El verano suele empezar con el Tour de Francia, que es la prueba reina del ciclismo mundial. Los que éramos niños durante los primeros años de los 90, cuando Miguel Induráin ponía llanas las cumbres más altas de los Alpes y los Pirineos y encontramos el primer gran mito de nuestras vidas, desarrollamos un cariño especial hacia este deporte discretamente grandilocuente en el que esfuerzo de dos piernas pedaleando montañas acaba proyectándose al plano de la mitología de cada época.
Podría hablar de las grandes hazañas en el Tour, carrera de tres semanas que empezó hace más de un siglo, pero esta semana de grandes derrotas quiero focalizar la atención precisamente en las grandes derrotas de una carrera que por su espectacularidad magnifica sus resultados.
Alberto Contador es probablemente el ciclista español más explosivo de los últimos años. Más allá de su sanción, este curso había recuperado las sensaciones que llevaron a lo más alto de pódium de tres ediciones (aunque fue desclasificado en una). Chris Froome, el otro gran favorito, perdió el Tour y la clavícula en la encerrona de los adoquines en la primera semana y las primeras etapas de montañas anunciaban una lucha cuesta arriba entre Nibali y Contador, los dos grandes escaladores de la carrera. Sin embargo, un descenso peligroso por una carretera estrecha y mal asfaltada, regada por el frío y la lluvia acabó el lunes con las esperanzas de Alberto, que se fisuró la tibia en una caída a máxima velocidad que llevó al traste un año de entrenamiento duro y de planificación afinada.

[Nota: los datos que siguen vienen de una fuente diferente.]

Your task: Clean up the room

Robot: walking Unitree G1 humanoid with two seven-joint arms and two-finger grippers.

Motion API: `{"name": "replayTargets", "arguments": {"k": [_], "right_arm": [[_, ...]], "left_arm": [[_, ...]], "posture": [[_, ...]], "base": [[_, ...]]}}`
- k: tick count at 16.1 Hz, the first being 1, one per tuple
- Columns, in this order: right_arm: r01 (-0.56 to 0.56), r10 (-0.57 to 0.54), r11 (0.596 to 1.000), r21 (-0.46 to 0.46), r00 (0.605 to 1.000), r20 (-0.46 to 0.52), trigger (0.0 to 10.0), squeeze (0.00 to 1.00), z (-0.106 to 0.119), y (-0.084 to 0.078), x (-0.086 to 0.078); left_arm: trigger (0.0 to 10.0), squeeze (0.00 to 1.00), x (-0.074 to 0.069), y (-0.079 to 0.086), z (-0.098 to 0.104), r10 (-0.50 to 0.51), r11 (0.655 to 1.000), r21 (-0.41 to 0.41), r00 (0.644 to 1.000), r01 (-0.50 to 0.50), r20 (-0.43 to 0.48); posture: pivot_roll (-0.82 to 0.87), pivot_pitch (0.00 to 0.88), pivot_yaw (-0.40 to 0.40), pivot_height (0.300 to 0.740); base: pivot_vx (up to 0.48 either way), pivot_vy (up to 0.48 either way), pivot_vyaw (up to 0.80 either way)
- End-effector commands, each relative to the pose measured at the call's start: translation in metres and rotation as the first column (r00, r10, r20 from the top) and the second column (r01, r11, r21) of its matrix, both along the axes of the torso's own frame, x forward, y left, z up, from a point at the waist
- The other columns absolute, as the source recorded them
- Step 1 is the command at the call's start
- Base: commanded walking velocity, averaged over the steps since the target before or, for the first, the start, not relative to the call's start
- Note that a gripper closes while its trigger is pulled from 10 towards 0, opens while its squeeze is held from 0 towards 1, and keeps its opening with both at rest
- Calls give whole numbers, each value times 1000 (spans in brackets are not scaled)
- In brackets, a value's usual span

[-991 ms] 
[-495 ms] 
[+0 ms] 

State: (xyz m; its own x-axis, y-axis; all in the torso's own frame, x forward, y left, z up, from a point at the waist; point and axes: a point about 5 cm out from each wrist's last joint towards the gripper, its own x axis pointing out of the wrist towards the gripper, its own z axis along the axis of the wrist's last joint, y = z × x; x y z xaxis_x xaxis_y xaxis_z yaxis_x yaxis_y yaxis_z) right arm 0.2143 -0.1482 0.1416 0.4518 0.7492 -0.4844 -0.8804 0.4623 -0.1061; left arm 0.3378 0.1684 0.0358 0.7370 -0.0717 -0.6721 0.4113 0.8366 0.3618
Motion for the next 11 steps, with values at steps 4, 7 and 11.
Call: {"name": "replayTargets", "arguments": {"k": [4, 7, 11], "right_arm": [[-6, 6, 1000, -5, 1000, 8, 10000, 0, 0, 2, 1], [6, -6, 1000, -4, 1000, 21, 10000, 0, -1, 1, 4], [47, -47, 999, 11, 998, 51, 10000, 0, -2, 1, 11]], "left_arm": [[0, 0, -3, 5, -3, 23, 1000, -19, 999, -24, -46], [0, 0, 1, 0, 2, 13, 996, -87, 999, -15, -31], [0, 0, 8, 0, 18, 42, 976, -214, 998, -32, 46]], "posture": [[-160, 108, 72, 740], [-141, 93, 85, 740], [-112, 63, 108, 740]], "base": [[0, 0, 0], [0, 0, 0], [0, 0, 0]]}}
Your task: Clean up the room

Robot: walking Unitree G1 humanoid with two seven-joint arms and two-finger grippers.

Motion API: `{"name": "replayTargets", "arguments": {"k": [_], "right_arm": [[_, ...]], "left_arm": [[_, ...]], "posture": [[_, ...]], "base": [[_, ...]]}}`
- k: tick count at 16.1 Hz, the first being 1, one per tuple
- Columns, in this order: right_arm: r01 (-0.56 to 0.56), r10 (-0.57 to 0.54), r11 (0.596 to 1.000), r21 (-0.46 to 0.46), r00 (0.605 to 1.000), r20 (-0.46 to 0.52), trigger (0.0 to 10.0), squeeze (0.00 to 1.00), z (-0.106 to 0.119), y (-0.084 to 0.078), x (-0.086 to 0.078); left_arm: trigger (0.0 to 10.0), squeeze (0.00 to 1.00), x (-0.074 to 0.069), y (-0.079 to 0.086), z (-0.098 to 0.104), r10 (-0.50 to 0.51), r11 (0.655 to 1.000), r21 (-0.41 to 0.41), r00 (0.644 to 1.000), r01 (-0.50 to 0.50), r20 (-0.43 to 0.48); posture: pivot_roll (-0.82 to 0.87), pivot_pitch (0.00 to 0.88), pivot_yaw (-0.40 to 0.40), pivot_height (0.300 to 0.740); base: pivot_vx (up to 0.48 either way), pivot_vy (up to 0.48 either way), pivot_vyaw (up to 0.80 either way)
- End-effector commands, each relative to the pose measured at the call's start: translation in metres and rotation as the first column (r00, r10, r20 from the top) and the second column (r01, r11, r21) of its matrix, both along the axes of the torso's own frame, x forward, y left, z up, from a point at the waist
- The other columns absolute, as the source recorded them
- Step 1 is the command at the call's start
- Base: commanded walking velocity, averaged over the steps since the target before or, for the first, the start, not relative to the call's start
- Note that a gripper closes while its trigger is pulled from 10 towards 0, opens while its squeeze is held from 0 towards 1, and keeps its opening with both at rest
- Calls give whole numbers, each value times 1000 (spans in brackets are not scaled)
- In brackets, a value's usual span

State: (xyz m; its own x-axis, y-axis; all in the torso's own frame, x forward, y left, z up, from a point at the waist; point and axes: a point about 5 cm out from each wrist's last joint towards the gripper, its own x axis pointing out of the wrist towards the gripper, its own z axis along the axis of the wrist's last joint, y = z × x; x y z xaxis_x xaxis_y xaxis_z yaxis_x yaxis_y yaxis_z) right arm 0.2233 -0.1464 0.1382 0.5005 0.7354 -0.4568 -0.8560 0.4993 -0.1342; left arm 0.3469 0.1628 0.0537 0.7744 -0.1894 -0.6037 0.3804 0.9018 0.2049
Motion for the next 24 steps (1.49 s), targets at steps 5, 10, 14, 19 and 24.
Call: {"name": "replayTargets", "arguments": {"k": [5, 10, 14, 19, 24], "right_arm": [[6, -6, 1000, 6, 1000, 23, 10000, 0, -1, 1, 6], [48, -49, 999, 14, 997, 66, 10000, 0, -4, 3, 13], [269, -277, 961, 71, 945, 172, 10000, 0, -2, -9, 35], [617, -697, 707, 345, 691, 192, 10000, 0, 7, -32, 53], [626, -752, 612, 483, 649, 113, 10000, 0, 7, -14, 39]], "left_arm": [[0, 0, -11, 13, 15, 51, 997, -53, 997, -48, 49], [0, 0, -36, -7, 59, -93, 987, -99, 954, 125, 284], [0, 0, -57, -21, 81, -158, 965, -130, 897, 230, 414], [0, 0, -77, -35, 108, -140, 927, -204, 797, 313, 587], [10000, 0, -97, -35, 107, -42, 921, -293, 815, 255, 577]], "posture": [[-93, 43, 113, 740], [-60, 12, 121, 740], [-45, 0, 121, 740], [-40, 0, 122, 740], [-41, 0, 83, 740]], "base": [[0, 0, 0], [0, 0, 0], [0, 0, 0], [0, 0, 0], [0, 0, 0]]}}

Pero no ha sido el único corredor capaz de escribir las páginas doradas de esta carrera al que hemos visto morder el polvo de la carretera. Hoy se cumplen 19 años de la muerte de Fabio Casartelli en otra caída bajando el col de Portet d’Auspet, en los Pirineos, superando el riesgo que entraña este deporte. Recuerdo también la maltrecha clavícula de Joseba Beloki, ciclista vasco del equipo ONCE en otro descenso que le mandó a casa cuando era el único corredor que había puesto en dificultades al estadounidense Lance Armstrong, cuya gran derrota llegó en los tribunales. O la de Luis Ocaña en el 73, cuando perdió el Tour vistiendo de Amarillo en una caída bajando un puerto.
En lo personal, no recuerdo (tenía 4 años) aquel mítico Tour de 1989 en el que Perico Delgado defendía el número conseguido el año anterior. Fue el Tour más ajustado de la historia, solo 8 segundos de diferencia entre los franceses Lemond y Fignon, y en el que se encumbró un campeón de raza, en uno de los episodios más apasionantes de las ediciones de la carrera. Carlos Arribas recordaba la historia en El País en julio de 2002. En Luxemburgo, el 1 de julio de 1989 el Tour comenzaba con la habitual etapa prólogo contra el crono y Pedro Delgado salía el último, como defensor del título. Durante el calentamiento, la concentración excesiva, como suele ocurrir en estos casos, llevó al corredor, y sobre todo al equipo, al despiste antológico de no estar en la rampa de salida a la hora oficial de la salida. Perico llegó a la salida con 2’ 40’’ de retraso e hizo la crono de su vida. Al día siguiente, furioso, atacó con raza de campeón en un repecho y acabó quedándose rezagado en la crono por equipos. Delgado era el último del pelotón a más de 7 minutos de Fignon. Pero el Tour acababa de empezar y el corredor segoviano realizó el mejor Tour de su carrera en una excepcional remontada que le llevó al tercer puesto del cajón en París. Un Tour que perdió por llegar tarde a la primera etapa.
Pero sin duda la derrota de nuestras vidas, de las de aquellos que comenzamos a forjar los recuerdos con los Juegos Olímpicos de Barcelona, fue la pájara de Miguel Induráin en las rampas d’Hautacam, en los Pirineos, donde el danés Bjarne Riis, aquel ciclista con cara de demonio enterró la supremacía de nuestro superhombre. No puede olvidar un niño nunca el primer encuentro con la derrota, comprobar como ese señor grande y fuerte que podía con el record de la hora, se había quedado sin gasolina y con la gloria de los cinco Tours en el cajón. En el artículo para Salitre contaba la fascinación de ese episodio entre los jóvenes, mitificado en canciones como las de “Boomerang”, de Manel (interesante el artículo del blog El tío del mazo), o en el reciente disco de Vetusta Morla, donde se dedica una canción de desamor con el campo sensorial del Tour. Es la estética de la derrota la que marca nuestras vidas, la que convierte en débil al fuerte y al mito en realidad. La que nos hizo mayores aquel juliol que es va fondre L’Induráin. La estética del fracaso, la que nos hace más fuertes.